*** Begin section ***

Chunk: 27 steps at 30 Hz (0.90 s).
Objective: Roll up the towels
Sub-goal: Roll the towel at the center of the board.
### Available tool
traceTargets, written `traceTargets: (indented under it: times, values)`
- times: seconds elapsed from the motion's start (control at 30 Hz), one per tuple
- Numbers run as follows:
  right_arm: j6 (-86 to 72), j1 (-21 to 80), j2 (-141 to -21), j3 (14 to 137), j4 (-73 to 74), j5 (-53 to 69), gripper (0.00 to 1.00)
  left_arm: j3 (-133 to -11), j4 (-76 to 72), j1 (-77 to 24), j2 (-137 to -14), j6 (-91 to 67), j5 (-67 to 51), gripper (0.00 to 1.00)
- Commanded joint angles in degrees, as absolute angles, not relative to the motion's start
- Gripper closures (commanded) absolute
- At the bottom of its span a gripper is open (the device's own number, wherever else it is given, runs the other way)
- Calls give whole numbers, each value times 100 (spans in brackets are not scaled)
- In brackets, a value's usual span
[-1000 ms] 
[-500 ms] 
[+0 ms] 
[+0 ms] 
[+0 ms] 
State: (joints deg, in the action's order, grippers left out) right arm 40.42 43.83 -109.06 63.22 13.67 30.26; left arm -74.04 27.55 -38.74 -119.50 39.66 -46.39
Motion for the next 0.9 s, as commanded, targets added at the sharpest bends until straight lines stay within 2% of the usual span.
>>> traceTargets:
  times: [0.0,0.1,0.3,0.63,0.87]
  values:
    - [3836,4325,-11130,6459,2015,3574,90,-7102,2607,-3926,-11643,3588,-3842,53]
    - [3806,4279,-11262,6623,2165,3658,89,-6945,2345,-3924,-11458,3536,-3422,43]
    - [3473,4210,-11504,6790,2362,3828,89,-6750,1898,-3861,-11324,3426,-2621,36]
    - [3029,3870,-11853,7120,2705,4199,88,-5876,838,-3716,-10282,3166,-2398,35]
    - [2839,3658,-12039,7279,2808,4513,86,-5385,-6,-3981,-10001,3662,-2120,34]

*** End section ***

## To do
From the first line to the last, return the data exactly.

## Solution
Chunk: 27 steps at 30 Hz (0.90 s).
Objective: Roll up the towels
Sub-goal: Roll the towel at the center of the board.
### Available tool
traceTargets, written `traceTargets: (indented under it: times, values)`
- times: seconds elapsed from the motion's start (control at 30 Hz), one per tuple
- Numbers run as follows:
  right_arm: j6 (-86 to 72), j1 (-21 to 80), j2 (-141 to -21), j3 (14 to 137), j4 (-73 to 74), j5 (-53 to 69), gripper (0.00 to 1.00)
  left_arm: j3 (-133 to -11), j4 (-76 to 72), j1 (-77 to 24), j2 (-137 to -14), j6 (-91 to 67), j5 (-67 to 51), gripper (0.00 to 1.00)
- Commanded joint angles in degrees, as absolute angles, not relative to the motion's start
- Gripper closures (commanded) absolute
- At the bottom of its span a gripper is open (the device's own number, wherever else it is given, runs the other way)
- Calls give whole numbers, each value times 100 (spans in brackets are not scaled)
- In brackets, a value's usual span
[-1000 ms] 
[-500 ms] 
[+0 ms] 
[+0 ms] 
[+0 ms] 
State: (joints deg, in the action's order, grippers left out) right arm 40.42 43.83 -109.06 63.22 13.67 30.26; left arm -74.04 27.55 -38.74 -119.50 39.66 -46.39
Motion for the next 0.9 s, as commanded, targets added at the sharpest bends until straight lines stay within 2% of the usual span.
>>> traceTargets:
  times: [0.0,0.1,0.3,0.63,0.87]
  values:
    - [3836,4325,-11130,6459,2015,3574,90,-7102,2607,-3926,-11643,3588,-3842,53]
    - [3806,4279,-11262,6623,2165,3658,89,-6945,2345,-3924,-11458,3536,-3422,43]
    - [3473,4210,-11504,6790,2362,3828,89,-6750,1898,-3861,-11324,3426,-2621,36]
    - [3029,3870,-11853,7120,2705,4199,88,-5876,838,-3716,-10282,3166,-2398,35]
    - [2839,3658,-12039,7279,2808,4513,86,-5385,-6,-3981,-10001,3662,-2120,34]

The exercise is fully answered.